Стихийность "не посаженого на иглу поведения" героя, его способность к сопротивлению (в форме резкого отпора, как в случае ссоры с "командировочным", или в форме своеобразного "юродства" на выступлении в институте перед ученой публикой) образуют "архетипическую" основу народного типа по Шукшину. Структуру такого характера писатель обдумывал в связи с образом Стеньки Разина во время работы над сценарием фильма (1968) и романом "Я пришел дать вам волю" (публ. 1974). Ольга Скубач справедливо пишет, что шукшинский интерес к фигуре Степана Разина обусловливался, помимо прочего, современными процессами эрозии деревенского уклада. Восстание Разина было последним в исторической перспективе инцидентом, "когда "свое" (в данном случае казачество) еще способно было активно сопротивляться агрессии "чужого" (социальной элите и государству)…" Более чем красноречивые, оправданные традиционным для советской историографии интересом к народно-освободительным движениям, высказывания Шукшина о Разине ("Какова цель движения Степана Разина? Цель эта – свобода, вековая мечта народа. Москва – это олицетворение врага" или "На Руси тогда начиналось закрепощение крестьянства. Оно разбегалось, оно искало заступников… <…> для меня он прежде всего крестьянский заступник, для меня, так сказать, позднейшего крестьянина, через триста лет…") приводят Ирину Плеханову к выводу, что Шукшин в романе и задуманном фильме, "оправдывая Разина, боролся на два фронта: защищал народ, т. е. крестьянство, от государства и сопротивлялся изживанию нравственного начала из истории и сознания, смирившегося с этим". Разумеется, возможностей сколько-нибудь откровенного художественного высказывания на тему "государство – народ" в подцензурной культуре практически не было. Кроме того, съемки фильма о Разине откладывались, и Шукшин искал возможности и средства (чаще всего аллюзийно-ассоциативного плана), которые бы позволили ему выразить мысль о длящемся веками государственном насилии по отношению к крестьянству. В рассказе "Жена мужа в Париж провожала…" он при помощи блестяще отработанного в советской литературе приема переадресации ключевых идей текста "отрицательному" герою разоблачает Кольку Паратова устами жены-мещанки:
Я вот расскажу кому-нибудь, как ты мечтал на выставке: "Мне бы вот такой маленький трактор, маленький комбайник и десять гектаров земли". Кулачье недобитое. Почему домой-то не поехал? В колхоз неохота идти? Об единоличной жизни мечтаете с мамашей своей… Не нравится вам в колхозе-то?

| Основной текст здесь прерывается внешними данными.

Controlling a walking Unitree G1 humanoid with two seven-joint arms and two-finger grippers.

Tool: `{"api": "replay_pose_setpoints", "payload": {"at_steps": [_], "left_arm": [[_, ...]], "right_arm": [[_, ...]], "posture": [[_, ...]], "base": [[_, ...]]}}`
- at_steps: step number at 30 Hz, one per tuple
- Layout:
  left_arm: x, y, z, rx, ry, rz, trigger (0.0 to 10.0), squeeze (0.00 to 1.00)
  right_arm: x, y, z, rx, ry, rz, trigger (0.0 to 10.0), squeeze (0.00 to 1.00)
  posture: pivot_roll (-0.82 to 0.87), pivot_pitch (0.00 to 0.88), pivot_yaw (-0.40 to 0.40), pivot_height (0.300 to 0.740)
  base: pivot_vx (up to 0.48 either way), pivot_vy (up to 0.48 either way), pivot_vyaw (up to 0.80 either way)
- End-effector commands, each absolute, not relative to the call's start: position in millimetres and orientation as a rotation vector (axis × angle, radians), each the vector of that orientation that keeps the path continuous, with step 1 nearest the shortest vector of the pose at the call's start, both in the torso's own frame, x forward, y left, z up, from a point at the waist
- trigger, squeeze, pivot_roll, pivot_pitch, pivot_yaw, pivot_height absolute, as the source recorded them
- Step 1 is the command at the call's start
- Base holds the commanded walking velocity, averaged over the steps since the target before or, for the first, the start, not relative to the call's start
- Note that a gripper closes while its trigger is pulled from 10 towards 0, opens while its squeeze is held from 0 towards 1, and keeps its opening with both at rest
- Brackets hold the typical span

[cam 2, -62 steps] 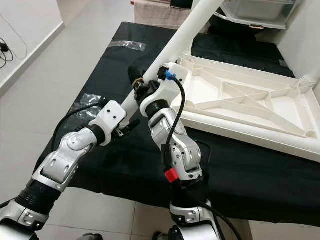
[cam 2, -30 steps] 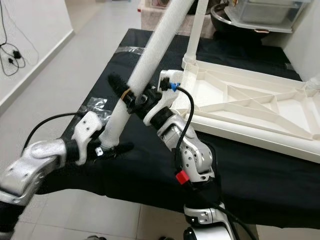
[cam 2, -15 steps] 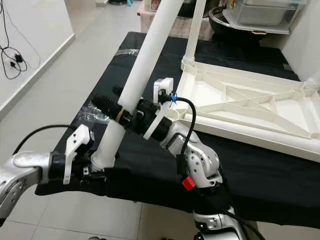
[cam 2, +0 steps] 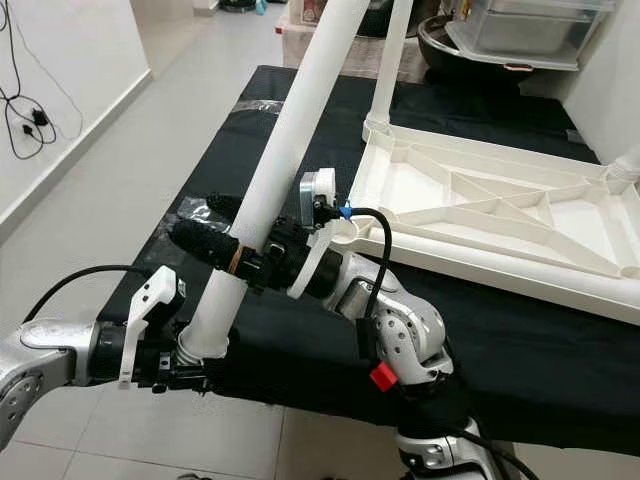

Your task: Building children table

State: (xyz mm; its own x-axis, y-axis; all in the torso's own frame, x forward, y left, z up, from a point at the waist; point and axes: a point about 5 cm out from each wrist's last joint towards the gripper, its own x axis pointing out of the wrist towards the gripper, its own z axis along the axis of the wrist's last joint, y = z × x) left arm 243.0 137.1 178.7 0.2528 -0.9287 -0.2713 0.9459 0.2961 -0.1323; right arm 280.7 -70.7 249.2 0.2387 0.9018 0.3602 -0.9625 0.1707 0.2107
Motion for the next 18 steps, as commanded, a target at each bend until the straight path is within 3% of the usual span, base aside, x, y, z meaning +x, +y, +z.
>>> {"api": "replay_pose_setpoints", "payload": {"at_steps": [1, 10, 11, 12, 18], "left_arm": [[234.8, 136.0, 176.8, 0.056, 0.353, -1.321, 10.0, 0.00], [226.7, 135.0, 170.8, 0.034, 0.395, -1.346, 10.0, 0.00], [225.8, 134.7, 170.6, 0.039, 0.397, -1.352, 10.0, 0.00], [225.1, 134.5, 170.5, 0.035, 0.401, -1.355, 10.0, 0.00], [224.4, 135.4, 171.6, 0.026, 0.410, -1.357, 10.0, 0.00]], "right_arm": [[272.4, -65.3, 247.8, 0.445, -0.147, 1.392, 10.0, 0.00], [258.8, -60.3, 243.3, 0.447, -0.110, 1.489, 10.0, 0.00], [257.1, -59.9, 242.7, 0.450, -0.104, 1.502, 7.3, 0.00], [256.1, -59.8, 242.5, 0.452, -0.102, 1.509, 0.0, 0.00], [253.7, -61.5, 243.4, 0.453, -0.098, 1.529, 0.0, 0.00]], "posture": [[0.13, 0.142, -0.020, 0.740], [0.12, 0.147, -0.019, 0.740], [0.12, 0.149, -0.019, 0.740], [0.12, 0.149, -0.019, 0.740], [0.12, 0.147, -0.020, 0.740]], "base": [[0.000, 0.000, 0.00], [0.000, 0.000, 0.00], [0.000, 0.000, 0.00], [0.000, 0.000, 0.00], [0.000, 0.000, 0.00]]}}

В дальнейшем Шукшин, простраивая мотивно-символические параллели, в подлежащих цензурированию и, по признанию художника, "шифруемых" произведениях пытался выразить драматическое видение взаимоотношений крестьянства и государственной власти. Мотив невозможности для русского мужика полноценного существования на родной земле стал центральным в последней работе Шукшина, "Калине красной" (1974) – фильме и киноповести, но и там его идеологическая острота была продуманно смикширована (мело)драматическим пафосом. "Печки-лавочки" на этом фоне – более предсказуемы и традиционны. В них Шукшин уже привычно защищал героя-крестьянина от агрессивного культурного высокомерия города, но выдвигал на первый план мотив социальной и культурной приниженности крестьянства ("народа"), точнее, гражданской ущемленности труженического сословия:
Через страну едет полноправный гражданин ее, говоря сильнее – кормилец, работник, труженик. Но с каких-то странных пор повелось у нас, что деревенского, сельского надо беспрерывно учить, одергивать, слегка подсмеиваться над ним. <…> Но разговор об этом надо, очевидно, вести "от обратного": вдруг обнаружить, что истинный интеллигент высокой организации и герой наш, Иван Расторгуев, скорее и проще найдут взаимный интерес друг к другу, и тем отчетливее выявится постыдная, неправомочная, лакейская, по существу, роль всех этих хамоватых учителей, от которых трудно Ивану. <…> Иван с женой благополучно прибыли к Черному морю (первый раз в жизни), но путь их (люди, встречи, столкновения, недоумения) должен нас заставить подумать. О том, по крайней мере, что если кто и имеет право удобно чувствовать себя в своей стране, то это – работник ее, будь то Иван Расторгуев или профессор-языковед, с которым он встречается. Право же, это их страна.